Emits the structured SparqlValidationResult as JSON — feed it to jq or a CI annotation step.

Code Quality report

java -jar cimvocabcheck-cli.jar --format codequality --schema path/to/rdfs \
shapes/*.ttl queries/*.rq > gl-code-quality-report.json

--format codequality (alias gitlab) emits a Code Quality report — a top-level JSON array following the CodeClimate schema, one entry per finding:

[
{
"description": "Class <...> does not exist in profile [Equipment].",
"check_name": "UNKNOWN_CLASS",
"severity": "major",
"fingerprint": "a1b2c3…",
"location": { "path": "shapes/equipment.ttl", "lines": { "begin": 3 } }
}
]

Severities map ERROR → major, WARN → minor, INFO → info; pass --verbose to include WARN/ INFO findings. The fingerprint is a stable hash so a finding can be tracked across runs.
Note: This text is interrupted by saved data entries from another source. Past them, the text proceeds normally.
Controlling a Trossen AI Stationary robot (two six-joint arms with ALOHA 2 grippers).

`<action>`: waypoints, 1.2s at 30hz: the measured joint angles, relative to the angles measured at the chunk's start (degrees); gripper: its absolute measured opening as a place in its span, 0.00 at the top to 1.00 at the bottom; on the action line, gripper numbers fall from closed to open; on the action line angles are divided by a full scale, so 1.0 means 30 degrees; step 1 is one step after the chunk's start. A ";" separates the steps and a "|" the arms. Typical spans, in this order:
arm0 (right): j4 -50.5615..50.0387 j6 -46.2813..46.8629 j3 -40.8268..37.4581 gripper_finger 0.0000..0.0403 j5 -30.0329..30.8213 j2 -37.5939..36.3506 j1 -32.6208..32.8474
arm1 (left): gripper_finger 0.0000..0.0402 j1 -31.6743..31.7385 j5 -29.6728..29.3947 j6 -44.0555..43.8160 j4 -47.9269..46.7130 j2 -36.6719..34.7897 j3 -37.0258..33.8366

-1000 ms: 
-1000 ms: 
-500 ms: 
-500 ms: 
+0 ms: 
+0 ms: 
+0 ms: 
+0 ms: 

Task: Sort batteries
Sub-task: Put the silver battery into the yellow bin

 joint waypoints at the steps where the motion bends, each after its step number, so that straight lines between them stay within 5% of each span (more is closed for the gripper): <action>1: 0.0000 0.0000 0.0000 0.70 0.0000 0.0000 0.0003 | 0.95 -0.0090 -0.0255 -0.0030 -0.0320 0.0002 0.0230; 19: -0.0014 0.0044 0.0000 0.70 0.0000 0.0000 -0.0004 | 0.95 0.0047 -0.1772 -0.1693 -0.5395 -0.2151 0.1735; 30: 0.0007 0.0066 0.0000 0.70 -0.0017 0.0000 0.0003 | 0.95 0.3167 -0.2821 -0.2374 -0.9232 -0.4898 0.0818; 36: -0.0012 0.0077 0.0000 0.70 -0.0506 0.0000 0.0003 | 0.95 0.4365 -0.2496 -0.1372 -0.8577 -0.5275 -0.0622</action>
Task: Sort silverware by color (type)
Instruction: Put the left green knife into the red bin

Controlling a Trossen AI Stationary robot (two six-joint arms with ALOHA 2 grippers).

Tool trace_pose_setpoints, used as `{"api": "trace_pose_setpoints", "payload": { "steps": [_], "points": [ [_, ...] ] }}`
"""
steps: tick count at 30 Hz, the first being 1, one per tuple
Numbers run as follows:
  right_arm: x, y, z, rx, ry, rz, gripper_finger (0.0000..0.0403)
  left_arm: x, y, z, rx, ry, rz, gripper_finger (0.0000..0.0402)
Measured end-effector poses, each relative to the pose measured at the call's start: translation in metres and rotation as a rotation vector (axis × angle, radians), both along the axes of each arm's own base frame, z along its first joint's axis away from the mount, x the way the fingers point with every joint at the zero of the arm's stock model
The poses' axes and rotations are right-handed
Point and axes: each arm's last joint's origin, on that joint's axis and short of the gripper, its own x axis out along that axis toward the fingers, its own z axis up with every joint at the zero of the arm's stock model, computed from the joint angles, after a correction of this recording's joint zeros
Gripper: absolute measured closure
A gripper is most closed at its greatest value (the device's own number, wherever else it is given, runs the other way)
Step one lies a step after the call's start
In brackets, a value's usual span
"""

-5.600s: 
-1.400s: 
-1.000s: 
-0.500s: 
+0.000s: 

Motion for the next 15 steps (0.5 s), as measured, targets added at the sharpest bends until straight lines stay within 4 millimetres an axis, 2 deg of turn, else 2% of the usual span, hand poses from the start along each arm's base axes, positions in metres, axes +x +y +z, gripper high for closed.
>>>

location.path is the file argument verbatim, so invoke the CLI with paths relative to the repository root for the findings to line up with a merge-request diff. Findings inside embedded SPARQL (a sh:select/sh:ask in a shapes file) are mapped back to their line in the Turtle source, so they point at the offending query rather than the top of the file. CI systems such as GitLab consume the file as a codequality report artifact and render the findings inline; the non-zero exit code on errors still fails the job.